Project

General

Profile

Actions

Feature #19315

open

Lazy substrings in CRuby

Added by Eregon (Benoit Daloze) over 1 year ago. Updated 10 months ago.

Status:
Open
Assignee:
-
Target version:
-
[ruby-core:111678]

Description

CRuby should implement lazy substrings, i.e., "abcdef"[1..3] must not copy bytes.

Currently CRuby only reuse the char* if the substring is until the end of the buffer.
But it should also work wherever the substring starts and ends.
Yes, it means RSTRING_PTR() might need to allocate to \0-terminate, so be it, it's worth it.

There is already code for this (SHARABLE_MIDDLE_SUBSTRING), but it's disabled by default and RSTRING_PTR() needs to be changed to deal with this.
It seems a good idea to introduce a variant of RSTRING_PTR which doesn't guarantee \0-termination, so such callers can then use the existing bytes always without copy.

There are countless workarounds for this missing optimization, all not worth it with lazy substring and all less readable:


Related issues 2 (0 open2 closed)

Related to Ruby master - Feature #19314: String#bytesplice should support partial copyClosedActions
Related to Ruby master - Feature #18598: Add String#bytespliceClosedActions
Actions #1

Updated by Eregon (Benoit Daloze) over 1 year ago

  • Related to Feature #19314: String#bytesplice should support partial copy added

Updated by Eregon (Benoit Daloze) over 1 year ago

The documentation of RSTRING_PTR() doesn't specify it returns a \0-terminated char*, but it seems assumed in various places and it would likely be a security issue if that's not always \0-terminated.
So RSTRING_PTR() needs to realloc and \0-terminate if RSTRING_END(str) is not already \0 (can be multiple zeros for minwidth > 1 encodings, one way to deal with that is always terminate with 4 \0).

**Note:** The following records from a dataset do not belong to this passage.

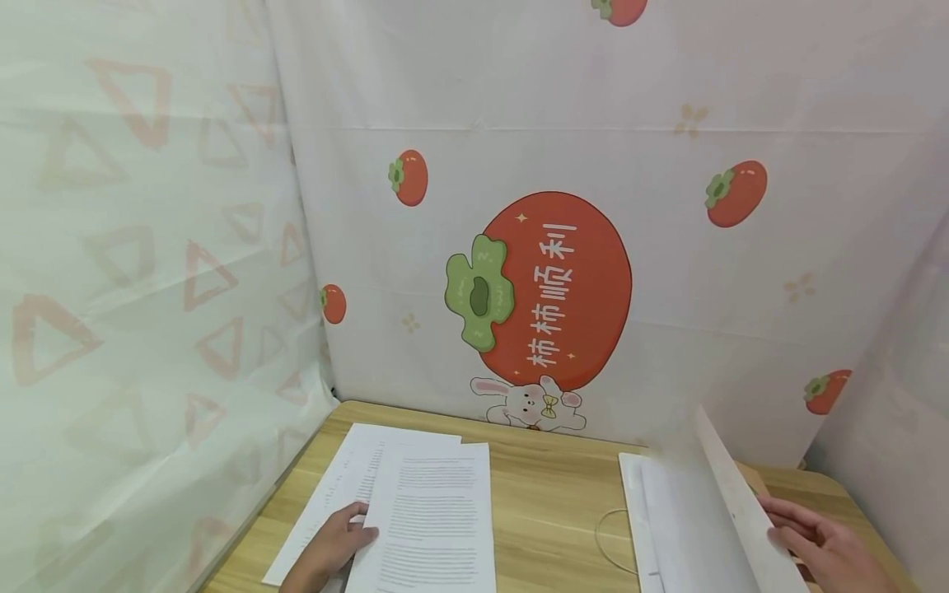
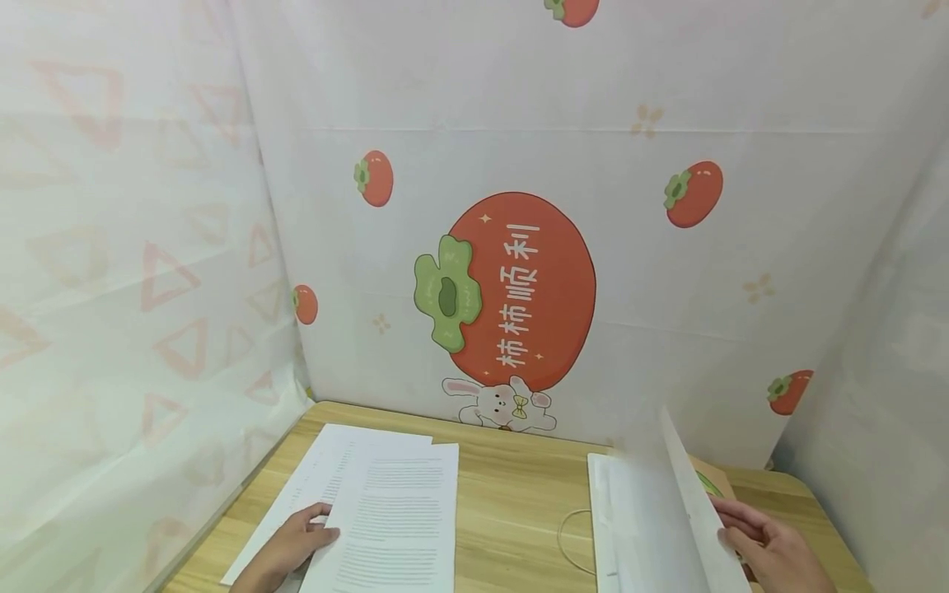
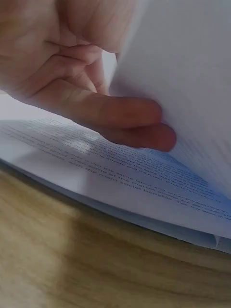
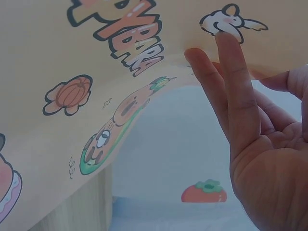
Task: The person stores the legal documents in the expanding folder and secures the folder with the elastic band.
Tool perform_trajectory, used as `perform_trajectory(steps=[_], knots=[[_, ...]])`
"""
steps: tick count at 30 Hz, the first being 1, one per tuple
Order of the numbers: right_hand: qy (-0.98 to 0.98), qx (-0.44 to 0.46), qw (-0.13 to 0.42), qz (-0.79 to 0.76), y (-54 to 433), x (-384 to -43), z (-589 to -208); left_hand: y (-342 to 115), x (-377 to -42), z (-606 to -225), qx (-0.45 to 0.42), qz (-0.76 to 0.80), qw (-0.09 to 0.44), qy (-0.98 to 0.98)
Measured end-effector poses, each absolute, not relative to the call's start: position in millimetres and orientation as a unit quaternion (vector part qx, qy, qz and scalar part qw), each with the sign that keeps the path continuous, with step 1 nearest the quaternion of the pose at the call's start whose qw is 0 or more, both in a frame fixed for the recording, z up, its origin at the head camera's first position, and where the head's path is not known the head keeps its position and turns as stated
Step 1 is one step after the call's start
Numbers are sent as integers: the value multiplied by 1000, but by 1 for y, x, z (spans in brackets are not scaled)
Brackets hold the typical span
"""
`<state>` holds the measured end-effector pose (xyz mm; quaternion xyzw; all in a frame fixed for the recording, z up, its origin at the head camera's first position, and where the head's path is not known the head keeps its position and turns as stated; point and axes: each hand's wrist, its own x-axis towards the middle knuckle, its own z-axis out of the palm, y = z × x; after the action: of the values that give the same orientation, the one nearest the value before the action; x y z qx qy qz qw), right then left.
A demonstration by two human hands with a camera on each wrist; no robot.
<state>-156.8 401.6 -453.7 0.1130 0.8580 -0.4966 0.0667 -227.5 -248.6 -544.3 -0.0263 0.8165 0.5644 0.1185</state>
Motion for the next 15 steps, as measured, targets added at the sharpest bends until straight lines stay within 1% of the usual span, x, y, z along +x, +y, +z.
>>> perform_trajectory(steps=[8, 15], knots=[[858, 112, 58, -498, 401, -158, -454, -253, -222, -550, 18, 643, 165, 748], [859, 105, 59, -497, 402, -157, -455, -256, -220, -554, 30, 671, 200, 713]])
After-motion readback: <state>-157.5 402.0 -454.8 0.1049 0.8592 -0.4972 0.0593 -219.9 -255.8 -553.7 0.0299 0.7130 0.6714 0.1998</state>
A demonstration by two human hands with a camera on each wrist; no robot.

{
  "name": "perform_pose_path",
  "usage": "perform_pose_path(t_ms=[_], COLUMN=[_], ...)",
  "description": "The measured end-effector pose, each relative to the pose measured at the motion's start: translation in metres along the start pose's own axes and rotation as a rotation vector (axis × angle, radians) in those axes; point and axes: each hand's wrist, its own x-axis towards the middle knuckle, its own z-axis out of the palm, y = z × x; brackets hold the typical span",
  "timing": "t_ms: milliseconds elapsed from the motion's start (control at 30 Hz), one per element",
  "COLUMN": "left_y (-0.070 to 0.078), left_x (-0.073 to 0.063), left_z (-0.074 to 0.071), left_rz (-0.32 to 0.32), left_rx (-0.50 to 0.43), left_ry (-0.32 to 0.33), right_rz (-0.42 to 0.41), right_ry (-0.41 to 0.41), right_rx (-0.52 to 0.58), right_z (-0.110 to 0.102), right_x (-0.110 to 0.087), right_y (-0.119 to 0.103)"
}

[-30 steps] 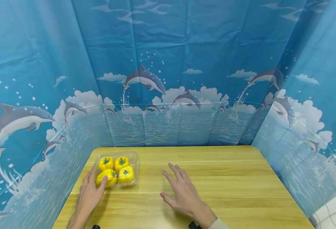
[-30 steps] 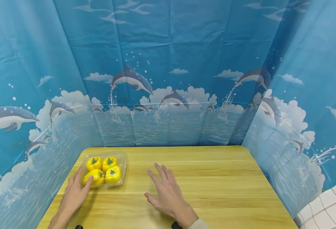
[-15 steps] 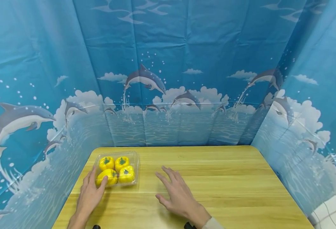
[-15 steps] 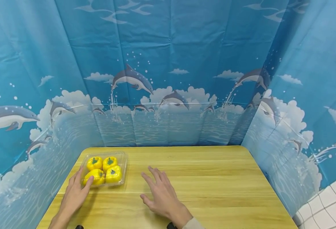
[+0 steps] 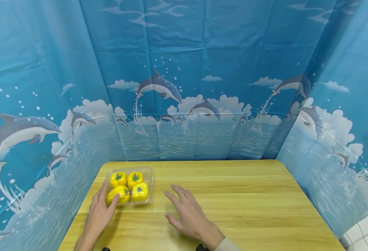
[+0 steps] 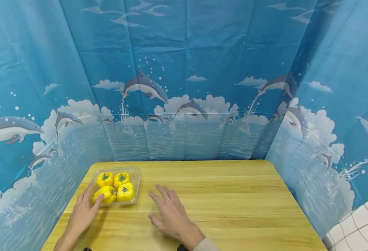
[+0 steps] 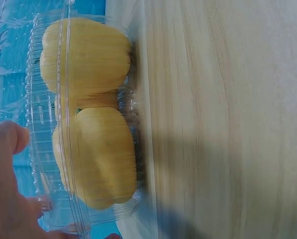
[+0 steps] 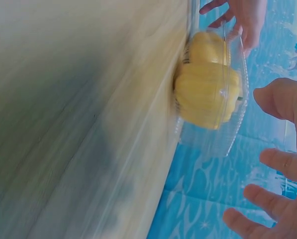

Updated by byroot (Jean Boussier) over 1 year ago

SHARABLE_MIDDLE_SUBSTRING was introduced circa 2014 in https://github.com/ruby/ruby/commit/a707ab4bc8a by @nobu (Nobuyoshi Nakada).

@nobu (Nobuyoshi Nakada) maybe you have some insights to share on this topic? Is there a reason you remember why this flag was never enabled by default? I assume compatibility issues with C extensions but there might be more.

Actions #4

Updated by Eregon (Benoit Daloze) over 1 year ago

Actions #5

Updated by Eregon (Benoit Daloze) over 1 year ago

  • Description updated (diff)
Actions #6

Updated by Eregon (Benoit Daloze) over 1 year ago

  • Description updated (diff)

Updated by mame (Yusuke Endoh) over 1 year ago

I heard that Java stopped the shared substring technique 10 years ago (https://www.infoq.com/news/2013/12/Oracle-Tunes-Java-String/) because of the potential for memory leaks

I don't disagree this proposal, but it would be nice if we could evaluate the effectiveness of this optimization.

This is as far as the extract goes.